Mi guardo attorno e vedo i riflessi di questa mentalità, vedo ragazze poste su un piedistallo perché “belle” (anche se queste molto spesso sono le più insicure), altre che fanno di tutto per diventare come loro e poter ricevere le stesse attenzioni, chi si mette a dieta e chi si mette in mostra anche in modo esagerato senza cogliere invece l‘importanza della loro unicità, del loro essere e della loro personalità. E invece no, bisogna adattarsi a quello che vogliono gli altri, ai canoni a dei modelli della società. Ma dico io, chi se ne frega di ciò che vogliono gli altri? E’ meglio basare la nostra felicità su noi stessi o sui beni materiali e sull’estetica? E’ meglio vivere con i nostri principi, che sentiamo nostri, o seguire gli ideali degli altri e adattarsi alle norme della massa che ci dice “così non vai bene”? Cresciamo affiancati da un sistema che noi crediamo desideri il nostri bene, tuttavia, rifletteteci un secondo, perché credete che vi voglia con vestiti alla moda, gioielli, macchine costose e cellulari megagalattici? Non perché le industrie vogliono vendere e arricchirsi, nooo, figuriamoci! Ma chi? Loro? Impossibile! Per loro è più semplice gestire una società omogenea e uniformata o una eterogenea ed estremamente diversificata? E come se non bastasse diamo troppo importanza al consenso di chi ci sta attorno, desideriamo sentirci parte di un gruppo cercando quindi l’approvazione altrui e adattando i nostri ideali a quelli della massa, sperando di riuscire ad apparire meglio (o peggio, dipende dai punti di vista) di quel che siamo. Tuttavia, chi adatta il suo essere alla volontà degli altri finirà per vivere infelice, perso in un universo di ideali che non sente propri. La morale è: non rinnegatevi, siate sempre voi stessi, in ogni cosa che fate.

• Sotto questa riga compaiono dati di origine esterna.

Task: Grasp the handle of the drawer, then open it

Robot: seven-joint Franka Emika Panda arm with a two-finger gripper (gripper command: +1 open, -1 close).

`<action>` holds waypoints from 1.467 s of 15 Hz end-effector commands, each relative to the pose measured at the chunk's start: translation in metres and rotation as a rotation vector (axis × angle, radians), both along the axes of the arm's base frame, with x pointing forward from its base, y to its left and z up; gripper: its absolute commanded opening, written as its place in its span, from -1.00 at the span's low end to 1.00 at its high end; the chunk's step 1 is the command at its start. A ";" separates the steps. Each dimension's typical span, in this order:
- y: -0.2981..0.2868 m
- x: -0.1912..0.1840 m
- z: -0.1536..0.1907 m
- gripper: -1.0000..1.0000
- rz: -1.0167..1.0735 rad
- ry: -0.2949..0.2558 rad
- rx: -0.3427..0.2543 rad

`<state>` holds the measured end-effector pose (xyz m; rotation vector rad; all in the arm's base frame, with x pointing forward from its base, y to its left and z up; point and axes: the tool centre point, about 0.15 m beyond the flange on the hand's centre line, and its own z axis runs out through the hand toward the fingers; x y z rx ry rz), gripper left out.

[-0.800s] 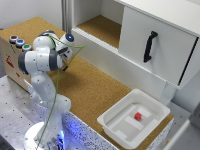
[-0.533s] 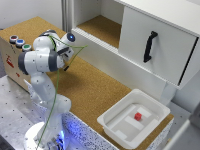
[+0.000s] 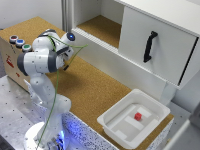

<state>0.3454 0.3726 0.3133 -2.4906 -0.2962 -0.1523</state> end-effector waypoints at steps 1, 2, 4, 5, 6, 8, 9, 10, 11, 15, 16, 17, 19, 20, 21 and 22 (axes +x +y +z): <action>0.035 -0.022 0.006 -1.00 -0.039 0.005 -0.035; 0.035 -0.023 0.005 -1.00 -0.034 0.004 -0.033; 0.034 -0.023 0.005 -1.00 -0.035 0.004 -0.035; 0.032 -0.024 0.006 -1.00 -0.038 0.003 -0.035; 0.031 -0.024 0.007 -1.00 -0.038 0.001 -0.044; 0.024 -0.026 0.007 -1.00 -0.048 -0.001 -0.049; 0.017 -0.026 0.007 -1.00 -0.056 -0.003 -0.045; 0.012 -0.026 0.007 -1.00 -0.062 -0.007 -0.044; 0.007 -0.026 0.009 -1.00 -0.067 -0.015 -0.041; -0.010 -0.022 -0.002 -1.00 -0.113 -0.013 -0.020; -0.013 -0.022 -0.006 -1.00 -0.130 -0.017 -0.002; -0.019 -0.021 -0.013 -1.00 -0.156 0.001 0.017; -0.027 -0.019 -0.022 -1.00 -0.182 -0.002 0.064; -0.030 -0.017 -0.026 -1.00 -0.175 -0.007 0.041; -0.038 -0.013 -0.032 -1.00 -0.175 -0.013 0.052; -0.048 -0.009 -0.038 -1.00 -0.181 -0.018 0.073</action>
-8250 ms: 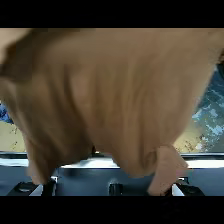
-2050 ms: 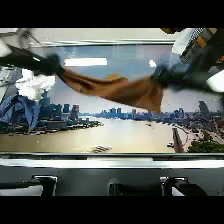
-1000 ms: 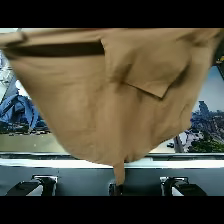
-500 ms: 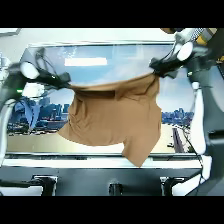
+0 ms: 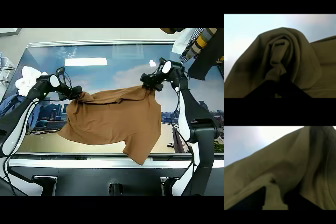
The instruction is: Fold the clothes and pants, and hang the long-sleeved shirts on hangers.
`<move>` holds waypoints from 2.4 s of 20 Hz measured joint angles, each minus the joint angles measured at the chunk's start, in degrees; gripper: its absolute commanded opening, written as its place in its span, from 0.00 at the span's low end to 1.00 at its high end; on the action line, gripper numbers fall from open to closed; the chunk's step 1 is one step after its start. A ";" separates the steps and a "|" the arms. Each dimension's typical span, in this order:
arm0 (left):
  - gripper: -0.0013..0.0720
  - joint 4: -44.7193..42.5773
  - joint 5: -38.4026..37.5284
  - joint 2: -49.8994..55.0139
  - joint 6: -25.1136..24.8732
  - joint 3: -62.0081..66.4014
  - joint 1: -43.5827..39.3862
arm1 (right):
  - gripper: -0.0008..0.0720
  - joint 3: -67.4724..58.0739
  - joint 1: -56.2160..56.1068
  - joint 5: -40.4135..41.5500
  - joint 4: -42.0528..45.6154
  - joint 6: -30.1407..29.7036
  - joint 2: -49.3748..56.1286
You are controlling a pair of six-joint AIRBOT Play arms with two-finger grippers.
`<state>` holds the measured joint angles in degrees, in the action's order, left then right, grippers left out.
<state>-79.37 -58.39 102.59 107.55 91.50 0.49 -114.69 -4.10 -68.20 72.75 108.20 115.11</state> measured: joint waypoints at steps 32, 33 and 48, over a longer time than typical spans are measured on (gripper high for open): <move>0.74 7.23 -18.23 -35.63 -17.55 -38.49 29.35 | 0.71 71.04 31.19 -2.38 -24.02 -40.30 -34.32; 0.74 7.76 -17.86 -35.63 -17.55 -38.56 29.35 | 0.63 71.45 31.17 -1.77 -25.55 -41.00 -33.70; 0.74 25.81 -3.58 -37.11 -34.12 -54.31 32.11 | 0.05 72.46 27.54 -0.26 -29.75 -44.15 -35.58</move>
<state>-53.56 -61.98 65.47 73.43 37.19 32.60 -42.24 23.44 -68.47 43.00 64.05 79.53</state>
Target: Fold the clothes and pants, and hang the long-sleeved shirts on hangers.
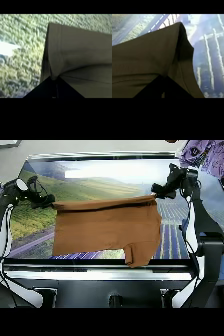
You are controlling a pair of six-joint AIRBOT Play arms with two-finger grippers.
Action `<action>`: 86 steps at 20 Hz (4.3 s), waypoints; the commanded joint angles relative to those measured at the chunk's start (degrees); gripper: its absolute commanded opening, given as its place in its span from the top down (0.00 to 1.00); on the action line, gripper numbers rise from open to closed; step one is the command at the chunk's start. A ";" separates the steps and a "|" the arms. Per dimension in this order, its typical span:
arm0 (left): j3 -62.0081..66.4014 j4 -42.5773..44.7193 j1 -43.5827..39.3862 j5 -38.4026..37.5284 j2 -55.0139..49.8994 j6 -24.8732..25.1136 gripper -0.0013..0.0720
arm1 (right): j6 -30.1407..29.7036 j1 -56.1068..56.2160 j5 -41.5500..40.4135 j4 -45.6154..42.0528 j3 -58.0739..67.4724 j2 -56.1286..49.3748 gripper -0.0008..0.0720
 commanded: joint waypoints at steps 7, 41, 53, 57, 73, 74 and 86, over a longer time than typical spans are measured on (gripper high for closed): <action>-4.42 -0.09 -1.05 -9.86 -0.42 0.02 0.96 | 0.13 0.09 -12.39 -3.56 0.00 -0.22 0.95; -46.23 -2.97 13.25 -3.58 36.33 0.44 0.44 | -22.95 -13.27 6.69 27.26 -86.09 42.10 0.42; -58.45 -13.90 19.45 0.17 36.20 7.58 0.44 | -21.49 -11.10 7.96 28.83 -85.85 43.87 0.95; -64.96 -19.26 20.11 2.47 34.88 12.74 0.44 | -21.44 -11.10 7.10 28.81 -85.85 45.99 0.95; -64.19 -12.55 14.60 -2.36 48.61 1.60 0.96 | -4.87 -11.10 -7.19 22.67 -83.84 68.32 0.96; -64.19 -10.91 14.60 -4.04 52.24 -0.15 0.96 | -2.45 -11.10 -9.44 22.27 -83.84 71.80 0.96; -54.16 -10.78 7.19 9.07 46.38 -0.90 0.96 | -8.68 -10.93 -1.81 23.30 -65.37 54.97 0.96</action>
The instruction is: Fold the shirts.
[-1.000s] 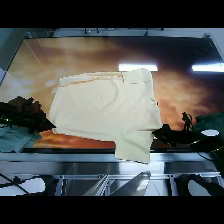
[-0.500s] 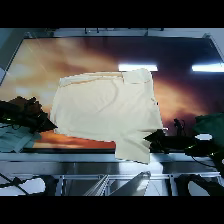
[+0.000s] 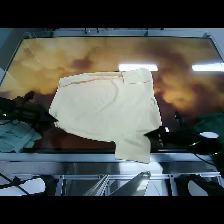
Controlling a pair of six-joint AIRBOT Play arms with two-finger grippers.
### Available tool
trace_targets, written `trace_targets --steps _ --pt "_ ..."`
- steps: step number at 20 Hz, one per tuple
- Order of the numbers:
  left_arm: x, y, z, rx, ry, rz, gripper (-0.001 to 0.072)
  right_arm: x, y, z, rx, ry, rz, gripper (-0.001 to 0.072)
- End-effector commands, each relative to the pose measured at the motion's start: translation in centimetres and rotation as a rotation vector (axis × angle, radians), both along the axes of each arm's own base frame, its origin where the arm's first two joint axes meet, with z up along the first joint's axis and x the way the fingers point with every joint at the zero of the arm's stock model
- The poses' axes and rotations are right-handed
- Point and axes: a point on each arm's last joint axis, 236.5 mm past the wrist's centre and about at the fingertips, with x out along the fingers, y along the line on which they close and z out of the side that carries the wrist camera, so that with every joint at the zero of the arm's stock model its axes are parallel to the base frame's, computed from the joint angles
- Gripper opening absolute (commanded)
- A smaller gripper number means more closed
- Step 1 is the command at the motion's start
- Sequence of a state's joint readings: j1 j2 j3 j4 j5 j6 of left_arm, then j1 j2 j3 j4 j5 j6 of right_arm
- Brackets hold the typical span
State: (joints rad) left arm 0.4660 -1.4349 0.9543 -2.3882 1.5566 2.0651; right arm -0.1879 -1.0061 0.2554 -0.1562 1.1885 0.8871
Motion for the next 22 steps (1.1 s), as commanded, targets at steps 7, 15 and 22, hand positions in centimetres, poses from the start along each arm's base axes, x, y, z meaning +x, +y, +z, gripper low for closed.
trace_targets --steps 7,15,22 --pt "-3.0 -5.1 34.0 -0.014 -1.004 -0.215 0.0033 -3.1 -8.2 46.6 -0.215 -1.512 -0.373 0.0017" --pt "-6.6 -5.5 42.1 0.286 -1.314 -0.210 0.0033 1.9 -10.8 49.6 -0.399 -1.501 -0.328 0.0017" --pt "9.8 -4.4 24.8 0.057 -0.954 -0.189 0.0033 22.6 -8.2 27.4 -0.455 -1.036 -0.097 0.0016"
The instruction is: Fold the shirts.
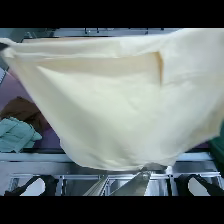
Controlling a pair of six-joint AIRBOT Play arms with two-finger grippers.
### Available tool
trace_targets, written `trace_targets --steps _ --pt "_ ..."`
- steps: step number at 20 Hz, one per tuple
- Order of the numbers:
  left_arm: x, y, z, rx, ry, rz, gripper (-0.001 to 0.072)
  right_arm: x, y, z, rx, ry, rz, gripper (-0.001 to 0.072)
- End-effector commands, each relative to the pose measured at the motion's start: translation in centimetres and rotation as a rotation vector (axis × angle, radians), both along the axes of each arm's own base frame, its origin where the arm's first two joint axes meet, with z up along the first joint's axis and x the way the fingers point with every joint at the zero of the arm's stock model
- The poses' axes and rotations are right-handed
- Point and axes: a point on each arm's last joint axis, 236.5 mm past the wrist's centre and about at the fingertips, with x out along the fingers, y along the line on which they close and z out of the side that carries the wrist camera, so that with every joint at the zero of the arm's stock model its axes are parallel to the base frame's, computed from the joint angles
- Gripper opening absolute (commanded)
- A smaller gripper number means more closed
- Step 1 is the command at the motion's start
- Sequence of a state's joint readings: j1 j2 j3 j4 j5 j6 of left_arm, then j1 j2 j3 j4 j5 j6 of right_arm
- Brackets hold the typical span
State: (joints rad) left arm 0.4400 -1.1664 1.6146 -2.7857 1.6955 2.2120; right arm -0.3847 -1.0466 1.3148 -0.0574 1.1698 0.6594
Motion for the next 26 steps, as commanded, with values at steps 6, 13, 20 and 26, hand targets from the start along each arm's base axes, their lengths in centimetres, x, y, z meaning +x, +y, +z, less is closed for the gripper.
trace_targets --steps 6,13,20,26 --pt "15.3 1.7 -28.3 -0.064 0.480 0.104 0.0033 16.9 -0.1 -28.0 -0.010 0.450 -0.102 0.0016" --pt "19.8 1.8 -31.5 -0.125 0.542 0.092 0.0028 19.6 -3.2 -30.6 0.045 0.446 -0.224 0.0342" --pt "18.5 5.2 -27.8 -0.183 0.645 0.098 0.0720 9.0 -7.2 -33.5 0.123 0.858 0.051 0.0278" --pt "9.2 6.7 -30.1 -0.273 0.975 0.076 0.0648 -5.2 -5.6 -37.6 0.126 1.292 0.166 0.0278"
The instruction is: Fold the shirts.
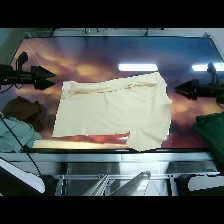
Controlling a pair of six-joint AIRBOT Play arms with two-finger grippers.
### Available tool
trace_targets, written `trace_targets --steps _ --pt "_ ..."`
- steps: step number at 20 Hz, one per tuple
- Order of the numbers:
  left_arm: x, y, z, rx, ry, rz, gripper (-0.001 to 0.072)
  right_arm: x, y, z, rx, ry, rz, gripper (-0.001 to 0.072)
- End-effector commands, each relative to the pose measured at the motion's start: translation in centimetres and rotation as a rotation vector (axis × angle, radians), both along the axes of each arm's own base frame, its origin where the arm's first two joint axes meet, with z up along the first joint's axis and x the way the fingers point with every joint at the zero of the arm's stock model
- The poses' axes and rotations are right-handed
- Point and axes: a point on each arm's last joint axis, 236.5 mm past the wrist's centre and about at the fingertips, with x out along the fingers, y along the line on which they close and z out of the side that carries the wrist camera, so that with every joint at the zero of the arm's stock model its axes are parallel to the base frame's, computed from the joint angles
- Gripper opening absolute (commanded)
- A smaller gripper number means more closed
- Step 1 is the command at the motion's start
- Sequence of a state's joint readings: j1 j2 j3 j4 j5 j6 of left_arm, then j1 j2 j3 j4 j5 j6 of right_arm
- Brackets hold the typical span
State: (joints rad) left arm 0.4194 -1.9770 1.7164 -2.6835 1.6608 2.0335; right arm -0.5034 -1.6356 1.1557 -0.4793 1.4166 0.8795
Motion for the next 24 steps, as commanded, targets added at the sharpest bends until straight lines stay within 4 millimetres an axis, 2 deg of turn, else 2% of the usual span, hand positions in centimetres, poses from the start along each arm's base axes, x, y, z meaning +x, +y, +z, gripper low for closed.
trace_targets --steps 1,3,4,5,8,10,12,14,15,18,19,20,21,22,24 --pt "-7.3 -0.1 -2.5 0.004 0.182 -0.044 0.0648 -9.0 1.6 -1.9 0.012 0.274 0.017 0.0278" --pt "-11.9 1.0 -6.2 0.151 0.281 -0.049 0.0648 -13.1 1.7 -4.2 -0.088 0.423 -0.091 0.0284" --pt "-13.8 1.9 -7.7 0.222 0.322 -0.039 0.0648 -15.1 1.3 -5.6 -0.148 0.504 -0.149 0.0362" --pt "-15.1 2.6 -8.6 0.259 0.346 -0.018 0.0648 -17.0 1.3 -6.6 -0.183 0.572 -0.187 0.0524" --pt "-17.7 3.0 -9.1 0.250 0.390 0.048 0.0648 -21.0 3.5 -8.2 -0.150 0.681 -0.205 0.0534" --pt "-19.0 2.9 -9.4 0.233 0.421 0.070 0.0648 -22.1 4.2 -9.8 -0.138 0.713 -0.236 0.0533" --pt "-19.8 2.8 -10.0 0.222 0.444 0.089 0.0648 -21.8 4.8 -11.1 -0.111 0.693 -0.284 0.0533" --pt "-20.3 2.6 -10.8 0.227 0.455 0.097 0.0648 -20.4 5.5 -11.3 -0.047 0.646 -0.314 0.0514" --pt "-20.3 2.6 -11.0 0.232 0.447 0.100 0.0648 -19.5 5.8 -11.3 -0.011 0.620 -0.324 0.0492" --pt "-19.5 3.3 -11.4 0.261 0.426 0.128 0.0648 -16.4 6.9 -11.2 0.076 0.531 -0.357 0.0491" --pt "-19.1 3.6 -11.3 0.269 0.414 0.133 0.0648 -15.9 7.5 -11.2 0.104 0.526 -0.354 0.0486" --pt "-18.8 3.8 -11.2 0.275 0.406 0.136 0.0648 -15.7 8.2 -11.4 0.121 0.524 -0.341 0.0384" --pt "-18.6 3.9 -11.2 0.281 0.400 0.141 0.0648 -15.8 8.7 -11.7 0.125 0.524 -0.322 0.0226" --pt "-18.5 4.1 -11.4 0.290 0.398 0.148 0.0648 -16.0 9.0 -11.9 0.122 0.519 -0.304 0.0122" --pt "-19.0 4.3 -12.3 0.317 0.409 0.148 0.0648 -16.1 9.1 -11.9 0.115 0.500 -0.284 0.0019"
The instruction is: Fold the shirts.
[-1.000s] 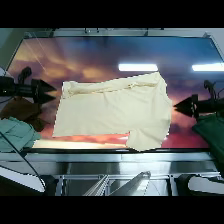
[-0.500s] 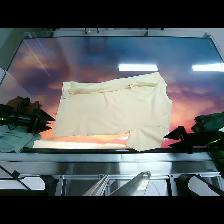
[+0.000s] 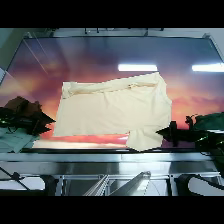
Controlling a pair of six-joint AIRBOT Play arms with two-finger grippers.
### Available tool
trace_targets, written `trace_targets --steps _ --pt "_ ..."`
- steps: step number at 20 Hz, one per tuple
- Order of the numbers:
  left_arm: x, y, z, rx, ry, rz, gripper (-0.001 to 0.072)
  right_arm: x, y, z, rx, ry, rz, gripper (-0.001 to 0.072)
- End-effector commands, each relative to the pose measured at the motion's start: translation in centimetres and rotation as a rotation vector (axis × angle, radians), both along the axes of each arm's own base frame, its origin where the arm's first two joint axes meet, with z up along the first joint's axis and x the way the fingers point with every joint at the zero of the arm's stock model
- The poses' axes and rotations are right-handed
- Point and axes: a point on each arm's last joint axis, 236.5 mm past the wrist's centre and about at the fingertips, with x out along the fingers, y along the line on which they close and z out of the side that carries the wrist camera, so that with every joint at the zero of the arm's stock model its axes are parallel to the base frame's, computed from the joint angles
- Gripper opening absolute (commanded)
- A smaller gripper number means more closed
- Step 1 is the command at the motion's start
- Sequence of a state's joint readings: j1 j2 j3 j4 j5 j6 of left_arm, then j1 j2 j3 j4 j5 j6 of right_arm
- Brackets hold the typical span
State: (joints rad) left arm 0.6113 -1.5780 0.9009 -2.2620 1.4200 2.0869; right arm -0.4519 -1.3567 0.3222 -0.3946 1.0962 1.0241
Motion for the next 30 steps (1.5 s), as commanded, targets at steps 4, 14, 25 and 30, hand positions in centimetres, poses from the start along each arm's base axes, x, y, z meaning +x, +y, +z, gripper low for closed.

-I social invece sono il luogo dei criticoni, dei criticoni dei criticoni, dell’inattività, dei moralisti, dell’apatia, della falsità, di chi si nasconde dietro un profilo per essere chi vuole, insomma della degenerazione dei valori. In internet, tutto è facile ma scontato, basta scrivere un nome, caricare una foto, postare una critica e il gioco è fatto! E da lì verrò giudicato da molti dal numero di ‘Mi Piace’ o di ‘Amici’ presenti sul mio profilo. Se mi interessa una persona posso scriverle in chat, wow che forte emozione! Mi tremano le gambe al solo pensiero!
Altro che uscire con lei, assaporarne il profumo, vederla in carne e ossa, perdersi nel suo sguardo, immergersi con lei nei suoni e negli odori della natura, scherzare, sfotticchiarsi a vicenda, ridere, parlare, avvicinarsi pian piano e… beh! Se c’è chimica, da cosa nasce cosa! Non fatemi essere blasfemo! 😀 La mia è una critica alle relazioni che stanno assumendo delle nuove forme innaturali, insane e distaccate. Perché abbiamo bisogno di un mezzo superfluo per fare qualcosa per cui siamo già naturalmente predisposti? Rifletteteci. Non è vivere da protagonisti agire dietro uno schermo del computer! Il mondo vero, reale è fuori dalle quattro mura di casa e vale la pena spendere la nostra vita nel scoprirlo, con lo stesso atteggiamento di curiosità mista a giocosità e simpatia che avevamo da bambini.

Più in generale ho notato poi un complessivo degrado nello stile di vita delle nuove generazioni, non me ne vogliate, i sociologi sono dalla mia parte, che è causato, a mio avviso da un ruolo sempre più fondamentale che assumono il TV e il mondo digitale che, quasi come ‘baby-sitter’, hanno intrattenuto i giovani fin da piccoli, mentre i genitori erano a lavorare, ‘allevandoli’ con mentalità consumistiche e distaccandoli sempre più dal coltivare le proprie relazioni sociali. E guarda caso questo cambio di rotta coincide con l’avvento di internet.

Spero che questo nuovo punto di vista, per quanto poco, possa aiutare qualcuno nel cambiare certe abitudini o norme comportamentali seguendo pian piano la via per scoprire se stesso e raggiungere la felicità, quella vera. Buon viaggio!